**BRIEF:** Look through the records below and copy each line that includes the word "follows".

**RECORDS FOR THE EXERCISE:**
Start of Block

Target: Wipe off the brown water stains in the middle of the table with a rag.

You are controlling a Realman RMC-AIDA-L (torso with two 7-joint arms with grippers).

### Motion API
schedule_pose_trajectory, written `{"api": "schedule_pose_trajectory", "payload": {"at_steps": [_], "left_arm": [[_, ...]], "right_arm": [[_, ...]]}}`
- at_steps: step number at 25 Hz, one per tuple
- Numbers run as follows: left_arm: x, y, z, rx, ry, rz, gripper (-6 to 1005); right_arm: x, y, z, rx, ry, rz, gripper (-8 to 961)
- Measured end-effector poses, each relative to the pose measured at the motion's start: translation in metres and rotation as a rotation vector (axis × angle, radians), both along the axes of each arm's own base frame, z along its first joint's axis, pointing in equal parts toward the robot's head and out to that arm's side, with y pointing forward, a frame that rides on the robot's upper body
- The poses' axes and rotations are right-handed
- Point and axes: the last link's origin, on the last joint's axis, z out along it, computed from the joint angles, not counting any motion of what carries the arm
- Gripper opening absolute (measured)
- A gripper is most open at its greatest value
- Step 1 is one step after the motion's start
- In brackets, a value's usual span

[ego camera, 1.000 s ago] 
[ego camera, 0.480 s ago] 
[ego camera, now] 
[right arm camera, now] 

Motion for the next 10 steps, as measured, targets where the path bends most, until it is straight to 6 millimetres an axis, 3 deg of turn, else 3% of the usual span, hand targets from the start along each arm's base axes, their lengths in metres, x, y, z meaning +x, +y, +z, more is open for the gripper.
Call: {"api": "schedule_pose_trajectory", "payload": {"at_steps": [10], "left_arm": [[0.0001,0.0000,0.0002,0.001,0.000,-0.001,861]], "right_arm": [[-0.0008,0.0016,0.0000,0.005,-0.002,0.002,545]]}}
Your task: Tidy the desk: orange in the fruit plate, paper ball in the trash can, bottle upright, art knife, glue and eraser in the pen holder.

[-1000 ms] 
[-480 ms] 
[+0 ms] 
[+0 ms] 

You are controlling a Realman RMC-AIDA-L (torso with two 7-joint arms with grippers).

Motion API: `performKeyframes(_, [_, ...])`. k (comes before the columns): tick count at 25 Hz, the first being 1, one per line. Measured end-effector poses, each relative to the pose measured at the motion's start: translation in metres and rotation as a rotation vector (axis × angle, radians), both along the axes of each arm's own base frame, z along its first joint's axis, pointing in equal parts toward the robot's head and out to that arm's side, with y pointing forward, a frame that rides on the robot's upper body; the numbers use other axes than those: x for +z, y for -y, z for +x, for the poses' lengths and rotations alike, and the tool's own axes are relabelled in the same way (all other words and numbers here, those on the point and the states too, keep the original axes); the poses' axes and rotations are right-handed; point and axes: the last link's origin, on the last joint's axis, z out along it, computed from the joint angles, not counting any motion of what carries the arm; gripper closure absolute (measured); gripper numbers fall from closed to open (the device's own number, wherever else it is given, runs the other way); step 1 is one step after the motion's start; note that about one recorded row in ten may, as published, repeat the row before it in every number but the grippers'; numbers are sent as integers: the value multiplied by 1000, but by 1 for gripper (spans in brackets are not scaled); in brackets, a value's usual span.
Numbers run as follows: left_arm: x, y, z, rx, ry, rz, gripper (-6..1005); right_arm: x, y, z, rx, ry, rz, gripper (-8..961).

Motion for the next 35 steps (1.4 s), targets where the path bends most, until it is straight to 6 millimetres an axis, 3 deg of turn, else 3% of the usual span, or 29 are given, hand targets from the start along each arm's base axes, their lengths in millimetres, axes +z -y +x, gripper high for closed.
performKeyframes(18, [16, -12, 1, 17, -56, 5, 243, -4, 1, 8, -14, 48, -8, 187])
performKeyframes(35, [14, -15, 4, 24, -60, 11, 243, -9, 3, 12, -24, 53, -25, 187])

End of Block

**COMPLETED EXERCISE:**
- Numbers run as follows: left_arm: x, y, z, rx, ry, rz, gripper (-6 to 1005); right_arm: x, y, z, rx, ry, rz, gripper (-8 to 961)
Numbers run as follows: left_arm: x, y, z, rx, ry, rz, gripper (-6..1005); right_arm: x, y, z, rx, ry, rz, gripper (-8..961).

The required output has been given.